* WORK ITEM:
Give the entries again in full. Nothing may be altered.

(Beginning of INPUT MATERIAL)

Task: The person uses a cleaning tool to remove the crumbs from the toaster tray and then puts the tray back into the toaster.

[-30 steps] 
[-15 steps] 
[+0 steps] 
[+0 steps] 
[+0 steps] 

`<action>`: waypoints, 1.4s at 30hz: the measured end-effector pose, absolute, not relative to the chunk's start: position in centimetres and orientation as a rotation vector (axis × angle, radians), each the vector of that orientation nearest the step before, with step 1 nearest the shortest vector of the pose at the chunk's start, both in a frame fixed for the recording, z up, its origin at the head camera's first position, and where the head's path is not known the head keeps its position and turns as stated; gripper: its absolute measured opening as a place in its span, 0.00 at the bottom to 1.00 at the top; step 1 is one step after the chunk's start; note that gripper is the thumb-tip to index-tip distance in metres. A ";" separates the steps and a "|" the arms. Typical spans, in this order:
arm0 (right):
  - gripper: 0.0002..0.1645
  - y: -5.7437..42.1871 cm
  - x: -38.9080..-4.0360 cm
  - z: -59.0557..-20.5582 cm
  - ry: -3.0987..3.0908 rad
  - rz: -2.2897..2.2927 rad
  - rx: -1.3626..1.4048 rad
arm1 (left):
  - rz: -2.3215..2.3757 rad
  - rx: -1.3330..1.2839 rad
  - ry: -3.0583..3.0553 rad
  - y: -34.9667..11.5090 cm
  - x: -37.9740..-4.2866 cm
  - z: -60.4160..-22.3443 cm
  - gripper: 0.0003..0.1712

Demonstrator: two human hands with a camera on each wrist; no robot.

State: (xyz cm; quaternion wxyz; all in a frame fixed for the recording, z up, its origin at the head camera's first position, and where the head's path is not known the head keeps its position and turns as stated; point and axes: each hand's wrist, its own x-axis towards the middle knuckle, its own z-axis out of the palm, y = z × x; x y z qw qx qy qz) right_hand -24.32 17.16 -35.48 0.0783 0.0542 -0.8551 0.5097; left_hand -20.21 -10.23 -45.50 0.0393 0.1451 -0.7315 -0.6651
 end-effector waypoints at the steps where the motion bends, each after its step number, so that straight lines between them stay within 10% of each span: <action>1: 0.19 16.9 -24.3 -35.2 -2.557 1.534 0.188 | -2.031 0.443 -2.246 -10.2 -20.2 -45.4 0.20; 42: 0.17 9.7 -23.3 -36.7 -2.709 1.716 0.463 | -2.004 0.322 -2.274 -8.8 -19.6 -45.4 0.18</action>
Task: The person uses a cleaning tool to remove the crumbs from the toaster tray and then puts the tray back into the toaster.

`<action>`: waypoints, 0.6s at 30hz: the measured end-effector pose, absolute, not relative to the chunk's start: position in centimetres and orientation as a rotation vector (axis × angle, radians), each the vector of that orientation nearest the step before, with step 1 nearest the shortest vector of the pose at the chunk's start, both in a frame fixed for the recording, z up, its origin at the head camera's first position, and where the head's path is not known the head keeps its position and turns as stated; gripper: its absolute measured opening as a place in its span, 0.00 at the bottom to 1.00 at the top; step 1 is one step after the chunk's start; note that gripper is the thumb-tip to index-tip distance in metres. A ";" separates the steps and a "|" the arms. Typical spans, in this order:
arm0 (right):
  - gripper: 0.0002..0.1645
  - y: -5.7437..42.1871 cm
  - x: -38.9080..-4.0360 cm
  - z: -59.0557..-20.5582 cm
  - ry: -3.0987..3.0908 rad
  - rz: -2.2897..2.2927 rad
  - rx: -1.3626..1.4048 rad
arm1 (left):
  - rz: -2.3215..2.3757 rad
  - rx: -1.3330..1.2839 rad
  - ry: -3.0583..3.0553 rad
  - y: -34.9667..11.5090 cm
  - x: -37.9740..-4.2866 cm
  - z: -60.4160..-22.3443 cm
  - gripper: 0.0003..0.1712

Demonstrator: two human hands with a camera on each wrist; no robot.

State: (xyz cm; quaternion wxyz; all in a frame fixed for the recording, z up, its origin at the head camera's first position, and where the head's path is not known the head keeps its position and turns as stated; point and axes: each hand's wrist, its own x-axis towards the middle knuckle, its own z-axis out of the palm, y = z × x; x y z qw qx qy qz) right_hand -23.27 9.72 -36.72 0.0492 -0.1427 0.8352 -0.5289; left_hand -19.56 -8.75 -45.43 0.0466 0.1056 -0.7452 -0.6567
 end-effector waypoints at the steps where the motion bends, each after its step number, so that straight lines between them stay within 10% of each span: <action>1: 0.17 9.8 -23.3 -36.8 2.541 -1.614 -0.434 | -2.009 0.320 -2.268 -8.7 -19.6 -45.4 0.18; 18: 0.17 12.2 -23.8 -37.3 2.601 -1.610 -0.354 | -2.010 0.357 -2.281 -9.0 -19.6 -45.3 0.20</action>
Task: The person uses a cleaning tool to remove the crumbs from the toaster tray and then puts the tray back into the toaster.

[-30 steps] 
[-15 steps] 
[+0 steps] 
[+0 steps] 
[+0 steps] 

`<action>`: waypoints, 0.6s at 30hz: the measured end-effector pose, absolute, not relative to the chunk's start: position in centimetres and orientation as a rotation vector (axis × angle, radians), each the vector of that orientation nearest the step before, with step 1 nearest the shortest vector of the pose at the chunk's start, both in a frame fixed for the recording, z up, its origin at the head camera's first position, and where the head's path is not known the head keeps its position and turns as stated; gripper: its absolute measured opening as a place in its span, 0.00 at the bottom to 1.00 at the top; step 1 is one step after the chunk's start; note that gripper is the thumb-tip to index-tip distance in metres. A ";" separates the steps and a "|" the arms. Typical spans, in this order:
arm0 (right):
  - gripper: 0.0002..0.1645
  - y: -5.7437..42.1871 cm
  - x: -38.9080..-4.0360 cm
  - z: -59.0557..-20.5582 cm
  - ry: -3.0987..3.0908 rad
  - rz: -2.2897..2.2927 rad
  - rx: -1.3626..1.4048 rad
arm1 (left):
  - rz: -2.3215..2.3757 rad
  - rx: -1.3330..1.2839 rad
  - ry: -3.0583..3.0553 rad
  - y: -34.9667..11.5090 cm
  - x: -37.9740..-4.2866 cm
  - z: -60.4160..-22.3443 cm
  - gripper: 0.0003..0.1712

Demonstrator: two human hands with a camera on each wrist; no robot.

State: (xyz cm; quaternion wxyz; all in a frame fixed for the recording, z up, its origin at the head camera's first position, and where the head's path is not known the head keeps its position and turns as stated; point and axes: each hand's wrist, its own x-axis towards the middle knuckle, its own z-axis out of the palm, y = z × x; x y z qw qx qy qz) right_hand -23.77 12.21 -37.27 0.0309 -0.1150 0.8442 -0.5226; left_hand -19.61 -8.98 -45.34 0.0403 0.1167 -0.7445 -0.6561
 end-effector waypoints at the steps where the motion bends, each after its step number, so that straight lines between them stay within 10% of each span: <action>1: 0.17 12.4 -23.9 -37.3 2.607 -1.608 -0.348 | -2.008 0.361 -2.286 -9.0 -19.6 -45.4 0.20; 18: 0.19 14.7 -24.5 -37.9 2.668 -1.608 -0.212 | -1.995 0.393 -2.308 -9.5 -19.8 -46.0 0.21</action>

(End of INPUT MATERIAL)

* RESULT FOR THIS EXERCISE:
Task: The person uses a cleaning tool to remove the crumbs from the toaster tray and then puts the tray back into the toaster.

[-30 steps] 
[-15 steps] 
[+0 steps] 
[+0 steps] 
[+0 steps] 

`<action>`: waypoints, 1.4s at 30hz: the measured end-effector pose, absolute, not relative to the chunk's start: position in centimetres and orientation as a rotation vector (axis × angle, radians), each the vector of that orientation nearest the step before, with step 1 nearest the shortest vector of the pose at the chunk's start, both in a frame fixed for the recording, z up, its origin at the head camera's first position, and where the head's path is not known the head keeps its position and turns as stated; gripper: its absolute measured opening as a place in its span, 0.00 at the bottom to 1.00 at the top; step 1 is one step after the chunk's start; note that gripper is the thumb-tip to index-tip distance in metres. A ";" separates the steps and a "|" the arms. Typical spans, in this order:
arm0 (right):
  - gripper: 0.0002..0.1645
  - y: -5.7437..42.1871 cm
  - x: -38.9080..-4.0360 cm
  - z: -59.0557..-20.5582 cm
  - ry: -3.0987..3.0908 rad
  - rz: -2.2897..2.2927 rad
  - rx: -1.3626..1.4048 rad
arm1 (left):
  - rz: -2.3215..2.3757 rad
  - rx: -1.3330..1.2839 rad
  - ry: -3.0583..3.0553 rad
  - y: -34.9667..11.5090 cm
  - x: -37.9740..-4.2866 cm
  - z: -60.4160..-22.3443 cm
  - gripper: 0.0003..0.1712

Demonstrator: two human hands with a camera on each wrist; no robot.

State: (xyz cm; quaternion wxyz; all in a frame fixed for the recording, z up, its origin at the head camera's first position, and where the head's path is not known the head keeps its position and turns as stated; point and axes: each hand's wrist, its own x-axis towards the middle knuckle, its own z-axis out of the palm, y = z × x; x y z qw qx qy qz) right_hand -24.32 17.16 -35.48 0.0783 0.0542 -0.8551 0.5097; left_hand -20.21 -10.23 -45.50 0.0393 0.1451 -0.7315 -0.6651
 end-effector waypoints at the steps where the motion bends, each after its step number, so that straight lines between them stay within 10% of each span: <action>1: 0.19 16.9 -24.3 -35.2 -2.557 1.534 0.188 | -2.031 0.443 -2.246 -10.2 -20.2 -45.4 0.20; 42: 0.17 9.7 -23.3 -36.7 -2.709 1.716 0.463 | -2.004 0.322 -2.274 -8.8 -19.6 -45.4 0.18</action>
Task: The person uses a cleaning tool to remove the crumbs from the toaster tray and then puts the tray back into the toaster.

`<action>`: waypoints, 0.6s at 30hz: the measured end-effector pose, absolute, not relative to the chunk's start: position in centimetres and orientation as a rotation vector (axis × angle, radians), each the vector of that orientation nearest the step before, with step 1 nearest the shortest vector of the pose at the chunk's start, both in a frame fixed for the recording, z up, its origin at the head camera's first position, and where the head's path is not known the head keeps its position and turns as stated; gripper: its absolute measured opening as a place in its span, 0.00 at the bottom to 1.00 at the top; step 1 is one step after the chunk's start; note that gripper is the thumb-tip to index-tip distance in metres. A ";" separates the steps and a "|" the arms. Typical spans, in this order:
arm0 (right):
  - gripper: 0.0002..0.1645
  - y: -5.7437..42.1871 cm
  - x: -38.9080..-4.0360 cm
  - z: -59.0557..-20.5582 cm
  - ry: -3.0987..3.0908 rad
  - rz: -2.2897..2.2927 rad
  - rx: -1.3626..1.4048 rad
arm1 (left):
  - rz: -2.3215..2.3757 rad
  - rx: -1.3330..1.2839 rad
  - ry: -3.0583..3.0553 rad
  - y: -34.9667..11.5090 cm
  - x: -37.9740..-4.2866 cm
  - z: -60.4160..-22.3443 cm
  - gripper: 0.0003..0.1712

Demonstrator: two human hands with a camera on each wrist; no robot.

State: (xyz cm; quaternion wxyz; all in a frame fixed for the recording, z up, its origin at the head camera's first position, and where the head's path is not known the head keeps its position and turns as stated; point and axes: each hand's wrist, its own x-axis towards the middle knuckle, its own z-axis out of the palm, y = z × x; x y z qw qx qy qz) right_hand -23.27 9.72 -36.72 0.0492 -0.1427 0.8352 -0.5289; left_hand -19.56 -8.75 -45.43 0.0466 0.1056 -0.7452 -0.6567
 end-effector waypoints at the steps where the motion bends, each after its step number, so that straight lines between them stay within 10% of each span: <action>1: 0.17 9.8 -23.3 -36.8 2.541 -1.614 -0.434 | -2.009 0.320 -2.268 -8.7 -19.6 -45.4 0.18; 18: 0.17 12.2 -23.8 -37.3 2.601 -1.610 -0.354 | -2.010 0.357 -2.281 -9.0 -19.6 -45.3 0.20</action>
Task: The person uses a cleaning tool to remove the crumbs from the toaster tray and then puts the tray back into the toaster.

[-30 steps] 
[-15 steps] 
[+0 steps] 
[+0 steps] 
[+0 steps] 

`<action>`: waypoints, 0.6s at 30hz: the measured end-effector pose, absolute, not relative to the chunk's start: position in centimetres and orientation as a rotation vector (axis × angle, radians), each the vector of that orientation nearest the step before, with step 1 nearest the shortest vector of the pose at the chunk's start, both in a frame fixed for the recording, z up, its origin at the head camera's first position, and where the head's path is not known the head keeps its position and turns as stated; gripper: its absolute measured opening as a place in its span, 0.00 at the bottom to 1.00 at the top; step 1 is one step after the chunk's start; note that gripper is the thumb-tip to index-tip distance in metres. A ";" separates the steps and a "|" the arms. Typical spans, in this order:
arm0 (right):
  - gripper: 0.0002..0.1645
  - y: -5.7437..42.1871 cm
  - x: -38.9080..-4.0360 cm
  - z: -59.0557..-20.5582 cm
  - ry: -3.0987..3.0908 rad
  - rz: -2.2897..2.2927 rad
  - rx: -1.3626..1.4048 rad
arm1 (left):
  - rz: -2.3215..2.3757 rad
  - rx: -1.3330..1.2839 rad
  - ry: -3.0583..3.0553 rad
  - y: -34.9667..11.5090 cm
  - x: -37.9740..-4.2866 cm
  - z: -60.4160..-22.3443 cm
  - gripper: 0.0003..0.1712

Demonstrator: two human hands with a camera on each wrist; no robot.

State: (xyz cm; quaternion wxyz; all in a frame fixed for the recording, z up, its origin at the head camera's first position, and where the head's path is not known the head keeps its position and turns as stated; point and axes: each hand's wrist, its own x-axis towards the middle knuckle, its own z-axis out of the palm, y = z × x; x y z qw qx qy qz) right_hand -23.77 12.21 -37.27 0.0309 -0.1150 0.8442 -0.5226; left_hand -19.61 -8.98 -45.34 0.0403 0.1167 -0.7445 -0.6561
 end-effector waypoints at the steps where the motion bends, each after its step number, so that straight lines between them stay within 10% of each span: <action>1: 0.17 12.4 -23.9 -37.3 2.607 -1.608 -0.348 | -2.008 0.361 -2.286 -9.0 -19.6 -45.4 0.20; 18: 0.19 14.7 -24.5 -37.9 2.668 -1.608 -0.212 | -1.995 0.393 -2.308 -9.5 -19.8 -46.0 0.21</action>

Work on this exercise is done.